> _Problem to solve_
Working from the entries that follow, transcribe exactly and only the lines from the one with "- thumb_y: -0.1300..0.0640" through the last, pictures excluded.
_ _ _ _ _ _ _
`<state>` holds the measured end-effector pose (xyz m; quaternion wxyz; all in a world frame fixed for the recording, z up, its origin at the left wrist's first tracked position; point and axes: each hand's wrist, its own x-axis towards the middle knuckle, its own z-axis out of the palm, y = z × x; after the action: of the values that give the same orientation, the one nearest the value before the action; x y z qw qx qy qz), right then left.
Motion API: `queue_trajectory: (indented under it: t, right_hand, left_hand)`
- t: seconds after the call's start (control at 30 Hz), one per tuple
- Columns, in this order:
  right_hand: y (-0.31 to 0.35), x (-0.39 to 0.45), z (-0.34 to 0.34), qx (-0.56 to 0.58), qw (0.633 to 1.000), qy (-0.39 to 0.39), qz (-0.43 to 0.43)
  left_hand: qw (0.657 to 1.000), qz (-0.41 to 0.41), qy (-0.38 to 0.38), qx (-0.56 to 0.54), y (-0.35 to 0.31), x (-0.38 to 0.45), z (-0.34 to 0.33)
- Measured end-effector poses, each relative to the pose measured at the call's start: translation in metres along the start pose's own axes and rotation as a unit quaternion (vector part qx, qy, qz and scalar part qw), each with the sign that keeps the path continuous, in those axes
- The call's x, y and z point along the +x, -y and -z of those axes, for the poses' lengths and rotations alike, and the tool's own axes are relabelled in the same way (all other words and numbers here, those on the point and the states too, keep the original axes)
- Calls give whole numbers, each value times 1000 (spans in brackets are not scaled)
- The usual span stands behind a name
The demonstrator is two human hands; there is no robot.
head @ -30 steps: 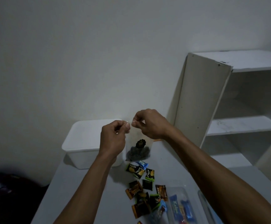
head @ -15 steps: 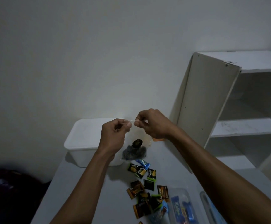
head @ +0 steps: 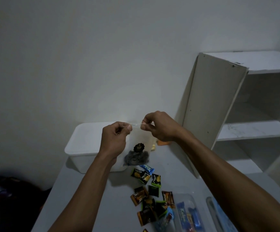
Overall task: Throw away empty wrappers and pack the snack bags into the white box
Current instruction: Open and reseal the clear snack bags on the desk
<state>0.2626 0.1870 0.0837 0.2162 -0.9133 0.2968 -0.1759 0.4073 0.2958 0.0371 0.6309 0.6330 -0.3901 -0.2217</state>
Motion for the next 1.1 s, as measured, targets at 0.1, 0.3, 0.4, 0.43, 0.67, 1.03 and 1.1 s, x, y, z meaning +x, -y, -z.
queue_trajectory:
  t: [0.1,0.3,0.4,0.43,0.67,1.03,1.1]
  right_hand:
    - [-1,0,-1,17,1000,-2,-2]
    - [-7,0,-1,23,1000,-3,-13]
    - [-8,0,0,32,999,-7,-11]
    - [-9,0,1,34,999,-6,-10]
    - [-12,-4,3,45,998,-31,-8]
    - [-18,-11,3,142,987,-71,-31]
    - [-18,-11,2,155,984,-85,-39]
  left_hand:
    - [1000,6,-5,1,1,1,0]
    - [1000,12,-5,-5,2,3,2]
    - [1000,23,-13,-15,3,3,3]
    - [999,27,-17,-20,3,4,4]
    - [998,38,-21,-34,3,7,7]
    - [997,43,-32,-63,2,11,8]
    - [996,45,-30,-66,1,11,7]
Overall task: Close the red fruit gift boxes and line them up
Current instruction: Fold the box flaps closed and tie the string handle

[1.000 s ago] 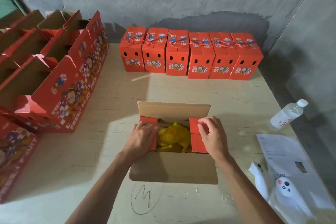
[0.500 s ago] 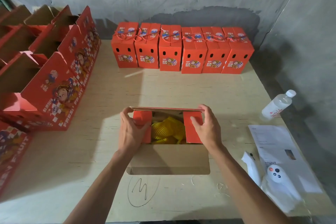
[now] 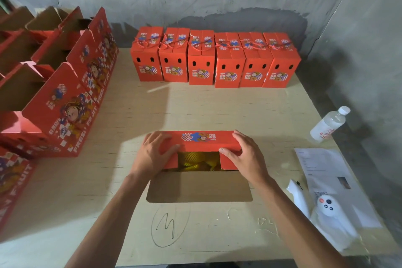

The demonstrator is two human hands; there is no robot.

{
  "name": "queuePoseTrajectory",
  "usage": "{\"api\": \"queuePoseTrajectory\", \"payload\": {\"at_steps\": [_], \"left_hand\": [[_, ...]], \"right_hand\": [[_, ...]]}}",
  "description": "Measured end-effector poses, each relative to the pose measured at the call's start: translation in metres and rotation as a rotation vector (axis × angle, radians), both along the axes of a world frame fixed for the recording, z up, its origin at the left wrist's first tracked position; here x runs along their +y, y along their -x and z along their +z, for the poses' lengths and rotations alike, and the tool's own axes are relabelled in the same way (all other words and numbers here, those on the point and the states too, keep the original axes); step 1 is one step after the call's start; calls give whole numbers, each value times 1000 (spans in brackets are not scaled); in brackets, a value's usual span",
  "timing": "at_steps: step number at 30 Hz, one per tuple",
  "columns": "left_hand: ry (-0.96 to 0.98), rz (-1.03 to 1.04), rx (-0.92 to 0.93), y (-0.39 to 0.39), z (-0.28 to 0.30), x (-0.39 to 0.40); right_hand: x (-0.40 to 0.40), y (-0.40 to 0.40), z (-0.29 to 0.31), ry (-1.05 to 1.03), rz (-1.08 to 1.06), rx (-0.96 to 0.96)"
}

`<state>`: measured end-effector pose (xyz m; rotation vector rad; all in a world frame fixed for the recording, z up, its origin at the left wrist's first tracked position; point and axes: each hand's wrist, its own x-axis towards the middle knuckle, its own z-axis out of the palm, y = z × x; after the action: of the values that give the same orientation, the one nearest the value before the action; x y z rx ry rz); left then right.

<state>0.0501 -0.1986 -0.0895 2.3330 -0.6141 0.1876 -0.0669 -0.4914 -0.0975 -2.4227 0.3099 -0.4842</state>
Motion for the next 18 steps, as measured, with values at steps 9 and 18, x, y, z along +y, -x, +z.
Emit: {"api": "queuePoseTrajectory", "payload": {"at_steps": [9,18], "left_hand": [[-73,-145,90,-12,1,14],[-76,-203,13,-15,0,18]], "right_hand": [[-8,-8,-6,209,38,-55],[-16,-14,-4,310,72,-184]]}}
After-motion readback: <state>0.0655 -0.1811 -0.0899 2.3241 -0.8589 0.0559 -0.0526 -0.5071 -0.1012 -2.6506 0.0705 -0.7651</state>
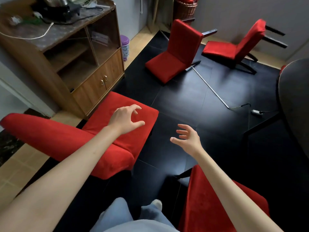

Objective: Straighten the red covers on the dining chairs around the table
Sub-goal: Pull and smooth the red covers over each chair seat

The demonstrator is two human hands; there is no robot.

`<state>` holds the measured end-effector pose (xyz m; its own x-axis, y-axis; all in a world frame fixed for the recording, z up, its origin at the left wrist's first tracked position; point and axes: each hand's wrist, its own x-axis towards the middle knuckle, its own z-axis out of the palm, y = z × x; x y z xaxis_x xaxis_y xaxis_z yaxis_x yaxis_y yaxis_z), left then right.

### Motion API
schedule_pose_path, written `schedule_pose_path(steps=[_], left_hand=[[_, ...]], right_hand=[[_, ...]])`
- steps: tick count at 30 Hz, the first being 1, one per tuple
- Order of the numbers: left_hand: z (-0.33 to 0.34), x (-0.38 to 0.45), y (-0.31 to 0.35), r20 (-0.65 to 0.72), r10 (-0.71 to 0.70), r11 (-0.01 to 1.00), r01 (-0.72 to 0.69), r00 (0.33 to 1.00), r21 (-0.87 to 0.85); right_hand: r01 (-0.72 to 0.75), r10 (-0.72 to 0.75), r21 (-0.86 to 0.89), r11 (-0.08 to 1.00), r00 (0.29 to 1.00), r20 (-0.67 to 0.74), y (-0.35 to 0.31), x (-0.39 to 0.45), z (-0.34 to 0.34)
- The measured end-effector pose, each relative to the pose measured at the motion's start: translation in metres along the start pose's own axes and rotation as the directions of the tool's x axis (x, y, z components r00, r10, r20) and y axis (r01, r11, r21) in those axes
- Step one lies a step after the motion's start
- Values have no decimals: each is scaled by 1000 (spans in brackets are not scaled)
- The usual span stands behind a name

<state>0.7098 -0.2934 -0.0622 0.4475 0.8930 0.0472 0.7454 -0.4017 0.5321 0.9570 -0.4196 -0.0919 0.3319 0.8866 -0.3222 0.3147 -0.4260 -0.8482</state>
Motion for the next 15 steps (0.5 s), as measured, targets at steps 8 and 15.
schedule_pose_path(steps=[8,15], left_hand=[[31,84,46,-18,-83,995,82,996,-58],[44,198,47,-20,-134,983,131,991,-128]], right_hand=[[-32,33,4,999,998,-60,-3,90,-69],[-14,13,-13,1000,997,-77,-40,204,-105]])
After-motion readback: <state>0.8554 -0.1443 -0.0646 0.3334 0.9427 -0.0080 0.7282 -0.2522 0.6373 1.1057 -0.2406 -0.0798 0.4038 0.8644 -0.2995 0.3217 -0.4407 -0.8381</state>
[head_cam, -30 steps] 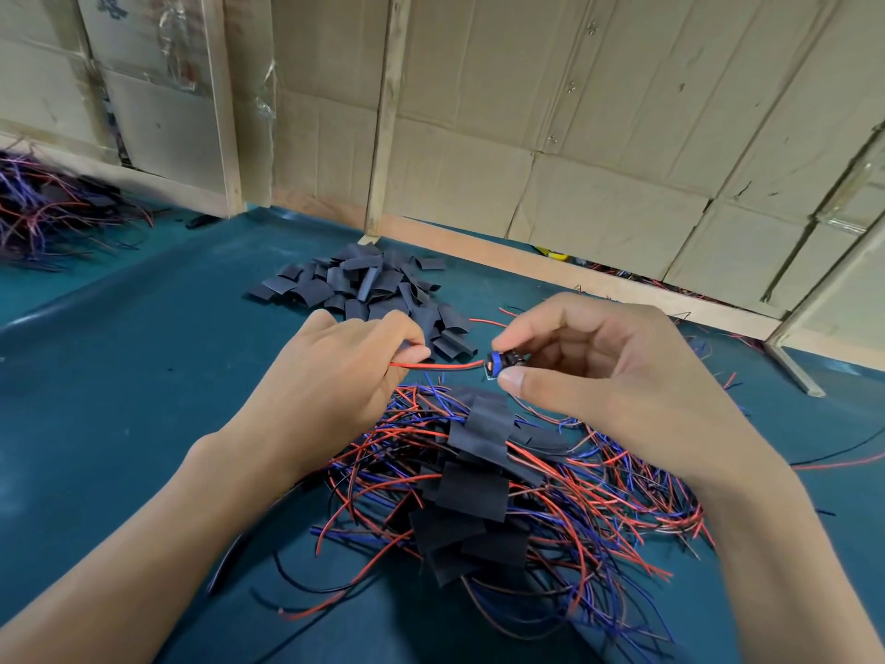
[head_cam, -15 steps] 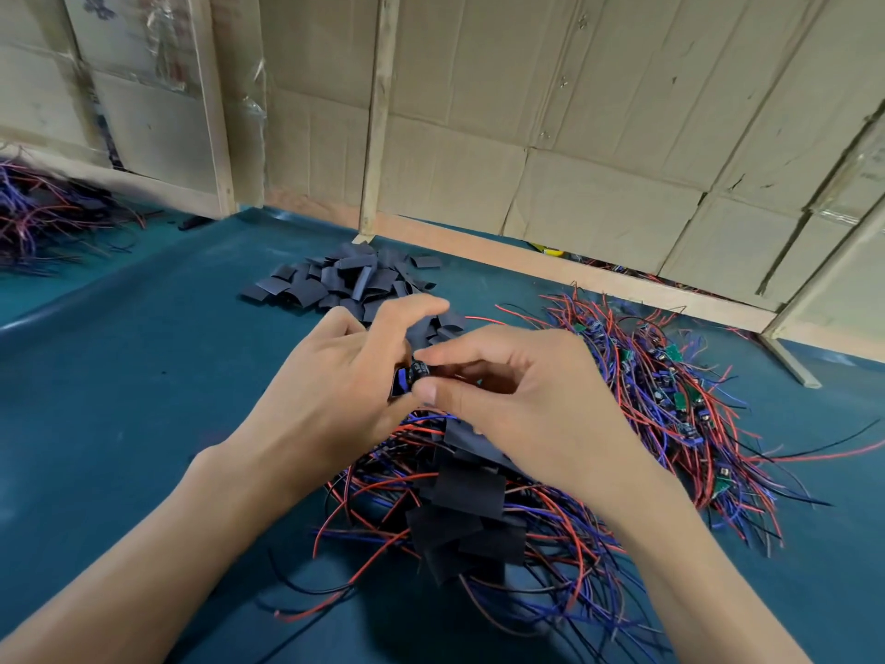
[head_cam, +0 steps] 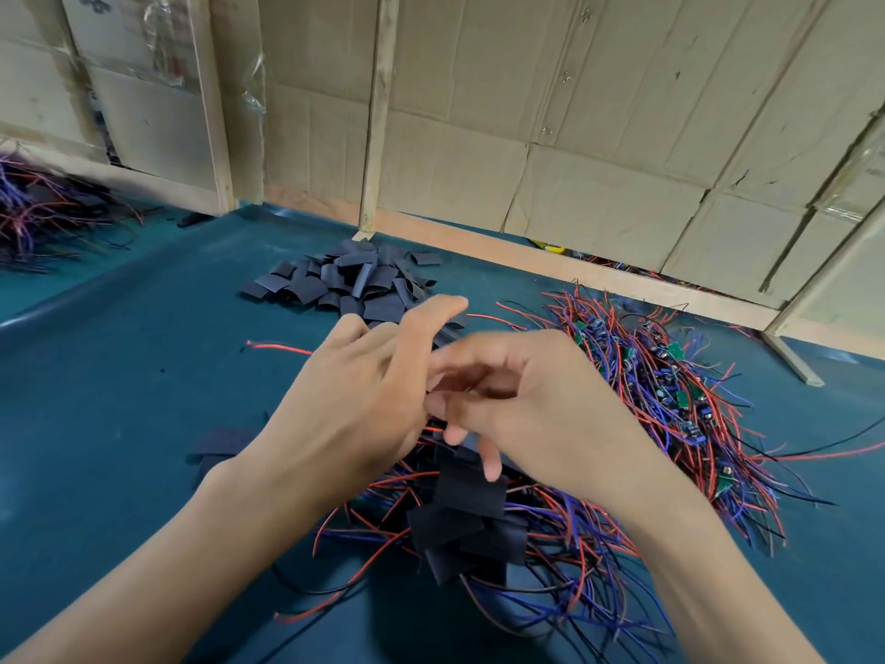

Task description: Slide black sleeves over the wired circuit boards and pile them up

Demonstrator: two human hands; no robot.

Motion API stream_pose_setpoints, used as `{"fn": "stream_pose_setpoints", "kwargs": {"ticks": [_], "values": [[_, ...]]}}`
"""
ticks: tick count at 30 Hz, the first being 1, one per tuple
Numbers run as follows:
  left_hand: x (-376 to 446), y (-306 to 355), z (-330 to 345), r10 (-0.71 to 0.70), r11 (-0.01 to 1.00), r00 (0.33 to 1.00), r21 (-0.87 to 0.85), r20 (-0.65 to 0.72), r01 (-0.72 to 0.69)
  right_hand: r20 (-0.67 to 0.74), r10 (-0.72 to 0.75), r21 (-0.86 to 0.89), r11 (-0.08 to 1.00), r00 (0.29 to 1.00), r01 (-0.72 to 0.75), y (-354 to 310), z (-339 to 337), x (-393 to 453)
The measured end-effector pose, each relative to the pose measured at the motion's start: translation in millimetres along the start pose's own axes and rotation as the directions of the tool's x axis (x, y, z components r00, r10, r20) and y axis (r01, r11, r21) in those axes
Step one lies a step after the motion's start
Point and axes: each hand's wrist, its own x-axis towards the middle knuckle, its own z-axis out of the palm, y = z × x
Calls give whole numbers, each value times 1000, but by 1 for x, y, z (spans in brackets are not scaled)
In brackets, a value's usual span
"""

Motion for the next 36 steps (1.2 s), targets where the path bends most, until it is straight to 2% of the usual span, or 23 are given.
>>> {"fn": "stream_pose_setpoints", "kwargs": {"ticks": [5,11,15,23,28,32,36], "values": [[1,15,10,-23,990,997,-135,70,32,-65,51,79,996,997,-45,4,-15,4],[-4,18,20,47,998,997,-40,69,-44,-44,78,-22,997,996,-79,8,-17,5],[-5,15,23,82,997,994,-17,71,-81,-12,97,3,995,995,-97,13,-10,6],[-6,14,20,95,995,990,24,103,-98,-59,69,55,996,996,-65,21,0,11],[-6,12,16,63,998,985,-8,163,-62,73,95,40,994,993,-98,19,-4,10],[-7,12,15,85,995,983,41,164,-93,64,108,-38,994,992,-105,18,0,11],[-8,13,19,80,997,983,-9,162,-80,122,106,-44,994,987,-102,15,-17,9]]}}
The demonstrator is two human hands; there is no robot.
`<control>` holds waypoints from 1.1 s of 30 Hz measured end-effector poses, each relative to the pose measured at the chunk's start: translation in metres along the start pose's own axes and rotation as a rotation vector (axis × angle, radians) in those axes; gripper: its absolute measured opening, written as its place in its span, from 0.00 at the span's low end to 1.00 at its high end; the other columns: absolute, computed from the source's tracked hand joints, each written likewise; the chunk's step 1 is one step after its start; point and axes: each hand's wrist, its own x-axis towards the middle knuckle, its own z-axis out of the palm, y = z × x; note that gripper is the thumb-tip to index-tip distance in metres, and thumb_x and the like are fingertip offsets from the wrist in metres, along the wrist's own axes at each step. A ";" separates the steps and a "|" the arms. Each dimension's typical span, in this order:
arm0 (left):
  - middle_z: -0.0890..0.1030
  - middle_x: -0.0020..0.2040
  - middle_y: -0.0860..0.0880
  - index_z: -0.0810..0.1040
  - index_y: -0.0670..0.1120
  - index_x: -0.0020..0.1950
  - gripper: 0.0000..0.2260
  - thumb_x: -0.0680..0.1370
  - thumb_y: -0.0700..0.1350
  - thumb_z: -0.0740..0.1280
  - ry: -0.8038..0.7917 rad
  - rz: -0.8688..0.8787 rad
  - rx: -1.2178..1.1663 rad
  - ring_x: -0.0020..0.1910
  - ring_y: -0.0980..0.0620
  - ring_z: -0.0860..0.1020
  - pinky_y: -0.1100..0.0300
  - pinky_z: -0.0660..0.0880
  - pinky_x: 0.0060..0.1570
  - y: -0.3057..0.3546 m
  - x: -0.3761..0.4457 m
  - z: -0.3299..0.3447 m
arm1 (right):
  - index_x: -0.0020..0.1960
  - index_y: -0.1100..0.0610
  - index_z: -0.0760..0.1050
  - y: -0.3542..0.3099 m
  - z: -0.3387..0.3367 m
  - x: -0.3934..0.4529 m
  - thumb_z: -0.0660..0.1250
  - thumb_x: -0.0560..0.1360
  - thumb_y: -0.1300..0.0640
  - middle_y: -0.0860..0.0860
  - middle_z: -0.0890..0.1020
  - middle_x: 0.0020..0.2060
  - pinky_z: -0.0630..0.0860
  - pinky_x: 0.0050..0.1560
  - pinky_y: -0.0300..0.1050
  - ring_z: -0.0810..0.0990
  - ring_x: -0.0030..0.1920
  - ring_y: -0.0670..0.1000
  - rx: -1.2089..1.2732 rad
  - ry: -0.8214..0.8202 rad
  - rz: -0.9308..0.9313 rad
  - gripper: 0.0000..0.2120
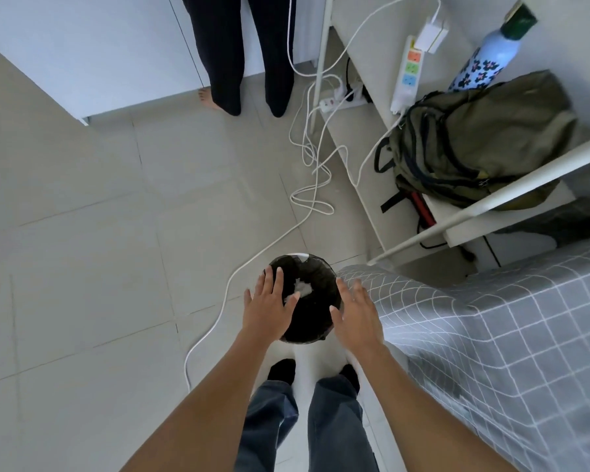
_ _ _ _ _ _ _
> _Result below_
  - thumb_y: -0.1300..0.0640
  - middle_y: -0.0860..0.0860
  - middle_z: -0.0890..0.1020
  - middle_x: 0.0020..0.2060
  - pinky_z: -0.0630..0.0860
  - pinky_x: 0.0050..0.1560
  - pinky_y: -0.0300..0.1050
  - ring_z: -0.0810..0.0990
  - ring_x: -0.0030..0.1920
  - ring_y: -0.0670..0.1000
  - rx: -1.2089..1.2732 rad
  - ry: -0.8214..0.8202 rad
  - rz: -0.9308..0.9313 rad
  - gripper: 0.0000..0.2120

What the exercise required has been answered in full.